И такой свет наполнил душу, что и несчастное лицо искусителя предстало как вживе — вот, в церкви с низкими белеными сводами крадется он сквозь напряженную очередь исповедующихся, зная, что сегодня никто не остановит его, может, только какая храмовая бабулька и скривит губы, а так никто, и он протискивается, толкаясь, в своем театральном клобуке с крестиком, сложенным из восьми спичек, кланяясь и канюча, все ближе, ближе к алтарю и хлоп — башкой, и плачет священнику в колени: бес попутал Агапия! — крестится, бормочет невнятно, слюной булькает.

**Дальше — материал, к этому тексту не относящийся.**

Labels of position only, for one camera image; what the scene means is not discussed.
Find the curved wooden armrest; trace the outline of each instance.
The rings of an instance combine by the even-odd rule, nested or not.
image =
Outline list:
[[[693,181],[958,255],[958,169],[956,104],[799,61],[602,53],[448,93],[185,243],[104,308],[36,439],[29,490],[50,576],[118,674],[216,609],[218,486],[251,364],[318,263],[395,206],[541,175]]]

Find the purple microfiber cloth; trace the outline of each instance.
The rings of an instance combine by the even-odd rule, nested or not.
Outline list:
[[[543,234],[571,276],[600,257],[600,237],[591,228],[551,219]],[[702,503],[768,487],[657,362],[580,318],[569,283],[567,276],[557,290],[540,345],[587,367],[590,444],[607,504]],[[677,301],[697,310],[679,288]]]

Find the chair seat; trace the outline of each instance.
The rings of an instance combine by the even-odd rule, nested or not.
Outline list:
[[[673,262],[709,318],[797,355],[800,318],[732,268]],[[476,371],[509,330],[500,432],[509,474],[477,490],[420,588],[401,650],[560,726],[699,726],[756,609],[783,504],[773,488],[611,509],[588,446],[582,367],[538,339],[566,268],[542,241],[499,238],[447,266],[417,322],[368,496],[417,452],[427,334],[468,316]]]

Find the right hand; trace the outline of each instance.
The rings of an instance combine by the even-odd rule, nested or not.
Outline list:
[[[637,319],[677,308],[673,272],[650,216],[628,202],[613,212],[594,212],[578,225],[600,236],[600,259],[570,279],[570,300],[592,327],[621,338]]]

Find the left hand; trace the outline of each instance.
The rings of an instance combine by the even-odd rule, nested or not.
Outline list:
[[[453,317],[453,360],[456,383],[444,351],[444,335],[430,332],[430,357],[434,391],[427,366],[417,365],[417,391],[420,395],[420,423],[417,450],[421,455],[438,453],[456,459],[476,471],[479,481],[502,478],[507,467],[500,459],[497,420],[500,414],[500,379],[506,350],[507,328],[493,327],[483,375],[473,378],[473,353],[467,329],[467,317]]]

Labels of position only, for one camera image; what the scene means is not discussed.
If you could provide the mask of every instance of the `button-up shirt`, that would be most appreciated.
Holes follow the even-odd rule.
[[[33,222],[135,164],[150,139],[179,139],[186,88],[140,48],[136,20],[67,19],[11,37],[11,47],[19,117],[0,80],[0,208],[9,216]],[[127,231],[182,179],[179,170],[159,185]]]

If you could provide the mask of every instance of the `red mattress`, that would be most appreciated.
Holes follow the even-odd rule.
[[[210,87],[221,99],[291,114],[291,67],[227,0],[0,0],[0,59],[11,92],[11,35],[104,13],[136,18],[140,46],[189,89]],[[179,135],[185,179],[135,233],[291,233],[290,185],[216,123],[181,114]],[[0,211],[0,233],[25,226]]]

— Батюшка, прости меня, грешного! У нее, у богачки-то, всего много. Иконки какие хочешь — и Спас, и Скорбящих, и Никола, и Михаил Архангел. И бумажные, и доски-то, а я бумажные только, а со стен ничего, и в шкафы не заглядывал, вот те Крест! А скляночки, каюсь, батюшка, склянки-то пахнут сладко, да я не себе. Я сестрицам своим. И юбку я просил, а она не дала юбку цветастую, сказала: нет у меня! неправду сказала, отказала нищему, я ей — вона юбка, а она — не юбка, сорочка, жалела больному, ну и еще ниточкой блестящею соблазнился, а камушки-то светятся прямо, глядят, как детишки просят: возьми сестрицам, у сестриц-то ничего такого… Прости, Христа ради, каюся…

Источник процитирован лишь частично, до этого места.